§ **Exercise directions**:
An exact copy of every record is required.

(Data records)
****************

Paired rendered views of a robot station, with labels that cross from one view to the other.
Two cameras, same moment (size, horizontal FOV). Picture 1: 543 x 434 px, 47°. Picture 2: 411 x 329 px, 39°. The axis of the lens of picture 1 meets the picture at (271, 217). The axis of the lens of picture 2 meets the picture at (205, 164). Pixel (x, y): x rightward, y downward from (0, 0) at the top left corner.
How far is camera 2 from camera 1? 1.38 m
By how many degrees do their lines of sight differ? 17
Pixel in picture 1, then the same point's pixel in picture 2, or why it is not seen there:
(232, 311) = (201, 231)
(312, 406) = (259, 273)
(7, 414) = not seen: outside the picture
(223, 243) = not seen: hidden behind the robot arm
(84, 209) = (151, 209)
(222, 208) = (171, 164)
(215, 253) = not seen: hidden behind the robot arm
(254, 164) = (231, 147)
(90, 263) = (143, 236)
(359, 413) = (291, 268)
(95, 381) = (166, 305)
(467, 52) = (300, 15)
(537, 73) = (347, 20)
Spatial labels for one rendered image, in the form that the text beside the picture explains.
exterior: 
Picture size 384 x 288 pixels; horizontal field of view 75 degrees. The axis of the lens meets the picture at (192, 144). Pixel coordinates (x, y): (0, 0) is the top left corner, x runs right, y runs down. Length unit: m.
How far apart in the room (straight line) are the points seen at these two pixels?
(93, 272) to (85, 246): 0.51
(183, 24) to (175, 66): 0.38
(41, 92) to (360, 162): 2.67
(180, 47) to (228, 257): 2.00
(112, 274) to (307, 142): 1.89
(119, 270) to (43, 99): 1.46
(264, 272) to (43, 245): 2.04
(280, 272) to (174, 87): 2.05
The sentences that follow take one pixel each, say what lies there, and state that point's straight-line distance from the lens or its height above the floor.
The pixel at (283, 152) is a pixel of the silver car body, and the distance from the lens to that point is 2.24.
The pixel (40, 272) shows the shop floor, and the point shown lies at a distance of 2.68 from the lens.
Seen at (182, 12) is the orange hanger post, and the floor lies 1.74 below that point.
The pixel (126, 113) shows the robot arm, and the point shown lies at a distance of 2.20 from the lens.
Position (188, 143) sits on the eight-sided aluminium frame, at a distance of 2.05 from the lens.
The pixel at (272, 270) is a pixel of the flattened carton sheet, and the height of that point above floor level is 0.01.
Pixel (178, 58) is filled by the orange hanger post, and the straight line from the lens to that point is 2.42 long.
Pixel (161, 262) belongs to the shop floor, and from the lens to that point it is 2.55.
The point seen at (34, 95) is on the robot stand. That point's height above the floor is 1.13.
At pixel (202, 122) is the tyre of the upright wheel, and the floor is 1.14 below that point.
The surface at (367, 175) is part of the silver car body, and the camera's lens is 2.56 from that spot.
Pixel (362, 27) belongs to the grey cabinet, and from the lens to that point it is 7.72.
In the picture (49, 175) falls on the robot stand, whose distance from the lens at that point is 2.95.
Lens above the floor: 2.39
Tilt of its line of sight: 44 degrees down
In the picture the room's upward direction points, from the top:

****************

§ **Output below**:
Paired rendered views of a robot station, with labels that cross from one view to the other.
Two cameras, same moment (size, horizontal FOV). Picture 1: 543 x 434 px, 47°. Picture 2: 411 x 329 px, 39°. The axis of the lens of picture 1 meets the picture at (271, 217). The axis of the lens of picture 2 meets the picture at (205, 164). Pixel (x, y): x rightward, y downward from (0, 0) at the top left corner.
How far is camera 2 from camera 1? 1.38 m
By how many degrees do their lines of sight differ? 17
Pixel in picture 1, then the same point's pixel in picture 2, or why it is not seen there:
(232, 311) = (201, 231)
(312, 406) = (259, 273)
(7, 414) = not seen: outside the picture
(223, 243) = not seen: hidden behind the robot arm
(84, 209) = (151, 209)
(222, 208) = (171, 164)
(215, 253) = not seen: hidden behind the robot arm
(254, 164) = (231, 147)
(90, 263) = (143, 236)
(359, 413) = (291, 268)
(95, 381) = (166, 305)
(467, 52) = (300, 15)
(537, 73) = (347, 20)
Spatial labels for one rendered image, in the form that the text beside the picture explains.
exterior: 
Picture size 384 x 288 pixels; horizontal field of view 75 degrees. The axis of the lens meets the picture at (192, 144). Pixel coordinates (x, y): (0, 0) is the top left corner, x runs right, y runs down. Length unit: m.
How far apart in the room (straight line) are the points seen at these two pixels?
(93, 272) to (85, 246): 0.51
(183, 24) to (175, 66): 0.38
(41, 92) to (360, 162): 2.67
(180, 47) to (228, 257): 2.00
(112, 274) to (307, 142): 1.89
(119, 270) to (43, 99): 1.46
(264, 272) to (43, 245): 2.04
(280, 272) to (174, 87): 2.05
The sentences that follow take one pixel each, say what lies there, and state that point's straight-line distance from the lens or its height above the floor.
The pixel at (283, 152) is a pixel of the silver car body, and the distance from the lens to that point is 2.24.
The pixel (40, 272) shows the shop floor, and the point shown lies at a distance of 2.68 from the lens.
Seen at (182, 12) is the orange hanger post, and the floor lies 1.74 below that point.
The pixel (126, 113) shows the robot arm, and the point shown lies at a distance of 2.20 from the lens.
Position (188, 143) sits on the eight-sided aluminium frame, at a distance of 2.05 from the lens.
The pixel at (272, 270) is a pixel of the flattened carton sheet, and the height of that point above floor level is 0.01.
Pixel (178, 58) is filled by the orange hanger post, and the straight line from the lens to that point is 2.42 long.
Pixel (161, 262) belongs to the shop floor, and from the lens to that point it is 2.55.
The point seen at (34, 95) is on the robot stand. That point's height above the floor is 1.13.
At pixel (202, 122) is the tyre of the upright wheel, and the floor is 1.14 below that point.
The surface at (367, 175) is part of the silver car body, and the camera's lens is 2.56 from that spot.
Pixel (362, 27) belongs to the grey cabinet, and from the lens to that point it is 7.72.
In the picture (49, 175) falls on the robot stand, whose distance from the lens at that point is 2.95.
Lens above the floor: 2.39
Tilt of its line of sight: 44 degrees down
In the picture the room's upward direction points, from the top:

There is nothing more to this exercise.